Separation and detection of trace fentanyl from complex mixtures using gradient elution moving boundary electrophoresis
Shannon T. Krauss, Thomas P. Forbes, David J. Ross
The current opioid epidemic remains an ongoing challenge, exacerbated by the extreme potency of synthetic opioids (e.g., fentanyl and fentanyl analogues), leading to an increase in adulterated heroin-related deaths. The increasing prevalence of fentanyl and fentanyl analogues in mixtures with heroin and other adulterants, excipients, and bulking agents, has placed an emphasis on trace analysis methods for their detection from complex drug mixtures. Here, gradient elution moving boundary electrophoresis (GEMBE), a robust and miniaturized electrophoretic separation technique, was employed for the separation and detection of fentanyl and nine (9) fentanyl analogues from mixtures.

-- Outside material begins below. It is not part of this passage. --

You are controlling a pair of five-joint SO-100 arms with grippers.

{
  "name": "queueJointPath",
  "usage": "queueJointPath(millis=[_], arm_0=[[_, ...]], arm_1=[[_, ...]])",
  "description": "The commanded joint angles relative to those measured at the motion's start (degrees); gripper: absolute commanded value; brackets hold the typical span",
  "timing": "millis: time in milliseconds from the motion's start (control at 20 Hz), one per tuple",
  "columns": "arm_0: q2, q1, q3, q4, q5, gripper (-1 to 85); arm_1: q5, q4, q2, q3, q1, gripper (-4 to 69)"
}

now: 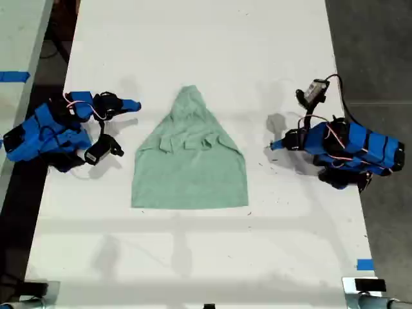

GEMBE incorporated a short capillary (5 cm × 15 μm id) for the electrophoretic separation of analytes with an opposing bulk counterflow. As the velocity of the counterflow was varied, analytes with differing electrophoretic mobilities entered the separation channel at different times and were analyzed as moving boundaries by contactless conductivity detection. The continuous injection of sample, driven by a controlled and variable pressure, both provided selectivity of the analytes and prevented contaminants or particulate within the sample from entering the separation capillary. Fentanyl was successfully separated and detected down to 2.5 μM, and demonstrated only 50% to 60% signal suppression in dilute binary mixtures with heroin and other common adulterants and excipients at 30:1 (compound:fentanyl) concentration ratios. In addition, GEMBE was successfully applied to a few adjudicated case samples of fentanyl-related mixtures exhibiting dyes and visible particulate. The short capillaries, contact-less detection format, and continuous injection of sample allows for a small footprint platform that is easy-to-use for forensic analyses.